» PROBLEM STATEMENT:
Which lines of the records below contain the string "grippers"? Report each of them.

─── RECORDS PROVIDED ───

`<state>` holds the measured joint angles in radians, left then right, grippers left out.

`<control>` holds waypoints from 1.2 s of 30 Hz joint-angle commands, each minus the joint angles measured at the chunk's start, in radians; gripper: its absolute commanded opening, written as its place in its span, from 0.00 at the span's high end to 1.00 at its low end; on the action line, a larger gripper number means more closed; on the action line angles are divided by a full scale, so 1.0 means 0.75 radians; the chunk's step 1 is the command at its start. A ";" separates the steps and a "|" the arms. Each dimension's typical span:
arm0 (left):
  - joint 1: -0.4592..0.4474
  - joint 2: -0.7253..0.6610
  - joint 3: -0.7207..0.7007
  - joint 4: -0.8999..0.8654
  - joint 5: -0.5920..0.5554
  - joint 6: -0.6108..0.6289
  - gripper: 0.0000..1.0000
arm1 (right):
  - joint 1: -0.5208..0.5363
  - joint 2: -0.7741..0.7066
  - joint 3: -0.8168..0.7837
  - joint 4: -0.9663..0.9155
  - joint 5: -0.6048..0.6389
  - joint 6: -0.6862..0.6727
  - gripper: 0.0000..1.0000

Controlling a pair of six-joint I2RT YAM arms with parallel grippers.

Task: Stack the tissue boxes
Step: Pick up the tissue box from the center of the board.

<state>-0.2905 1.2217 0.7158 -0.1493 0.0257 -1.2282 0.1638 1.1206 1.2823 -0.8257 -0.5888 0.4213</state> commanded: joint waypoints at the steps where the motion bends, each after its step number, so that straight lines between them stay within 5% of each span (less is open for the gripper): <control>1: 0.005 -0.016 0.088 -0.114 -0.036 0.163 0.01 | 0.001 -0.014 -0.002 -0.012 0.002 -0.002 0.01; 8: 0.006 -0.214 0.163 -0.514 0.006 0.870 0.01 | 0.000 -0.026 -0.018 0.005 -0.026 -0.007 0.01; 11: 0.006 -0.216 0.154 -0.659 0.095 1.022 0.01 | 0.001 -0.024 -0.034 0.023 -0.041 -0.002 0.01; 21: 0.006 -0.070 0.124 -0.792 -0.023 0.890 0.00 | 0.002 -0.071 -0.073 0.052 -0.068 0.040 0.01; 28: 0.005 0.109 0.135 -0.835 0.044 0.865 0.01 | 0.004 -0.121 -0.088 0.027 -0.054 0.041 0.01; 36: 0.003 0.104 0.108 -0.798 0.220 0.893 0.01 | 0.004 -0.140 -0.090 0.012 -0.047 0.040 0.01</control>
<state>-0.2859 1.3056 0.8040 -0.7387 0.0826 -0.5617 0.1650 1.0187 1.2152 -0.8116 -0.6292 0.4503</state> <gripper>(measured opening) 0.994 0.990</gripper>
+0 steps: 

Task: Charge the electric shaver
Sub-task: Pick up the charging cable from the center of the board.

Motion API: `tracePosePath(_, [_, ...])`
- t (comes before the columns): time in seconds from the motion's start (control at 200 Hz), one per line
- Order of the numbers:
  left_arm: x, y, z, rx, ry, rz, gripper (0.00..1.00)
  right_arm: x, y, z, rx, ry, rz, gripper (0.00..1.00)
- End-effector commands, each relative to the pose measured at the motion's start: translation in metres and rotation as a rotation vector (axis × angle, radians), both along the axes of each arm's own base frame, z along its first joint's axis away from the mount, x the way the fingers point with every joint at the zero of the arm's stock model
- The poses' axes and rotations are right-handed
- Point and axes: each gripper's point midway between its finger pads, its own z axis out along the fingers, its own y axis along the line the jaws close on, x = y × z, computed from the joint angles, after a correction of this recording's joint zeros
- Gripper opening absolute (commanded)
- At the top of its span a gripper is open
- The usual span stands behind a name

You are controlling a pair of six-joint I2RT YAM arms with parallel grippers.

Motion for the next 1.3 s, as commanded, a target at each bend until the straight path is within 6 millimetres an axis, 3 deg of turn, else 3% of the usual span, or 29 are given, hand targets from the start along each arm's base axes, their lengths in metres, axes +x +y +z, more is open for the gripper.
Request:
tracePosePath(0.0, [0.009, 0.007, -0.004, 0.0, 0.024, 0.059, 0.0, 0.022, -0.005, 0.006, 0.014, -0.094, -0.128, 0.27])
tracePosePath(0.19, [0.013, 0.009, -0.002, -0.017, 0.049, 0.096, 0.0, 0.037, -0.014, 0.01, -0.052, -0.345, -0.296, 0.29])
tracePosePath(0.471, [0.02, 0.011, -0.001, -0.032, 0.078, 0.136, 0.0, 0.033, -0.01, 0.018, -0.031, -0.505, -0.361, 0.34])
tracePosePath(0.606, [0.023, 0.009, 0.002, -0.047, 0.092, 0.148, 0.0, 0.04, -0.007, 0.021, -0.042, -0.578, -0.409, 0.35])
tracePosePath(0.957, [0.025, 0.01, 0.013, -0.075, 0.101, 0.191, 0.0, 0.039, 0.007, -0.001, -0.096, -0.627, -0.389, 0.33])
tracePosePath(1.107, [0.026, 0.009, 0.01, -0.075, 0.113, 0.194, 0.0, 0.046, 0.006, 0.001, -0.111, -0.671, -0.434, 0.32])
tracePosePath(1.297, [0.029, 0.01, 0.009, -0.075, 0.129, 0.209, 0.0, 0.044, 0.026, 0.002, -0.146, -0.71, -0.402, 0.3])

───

» WRITTEN RESPONSE:
`<state>` holds the measured joint angles in radians, left then right, grippers left out.
Controlling a pair of six-joint I2RT YAM arms with parallel grippers.
You are controlling a pair of six-joint I2RT YAM arms with parallel grippers.

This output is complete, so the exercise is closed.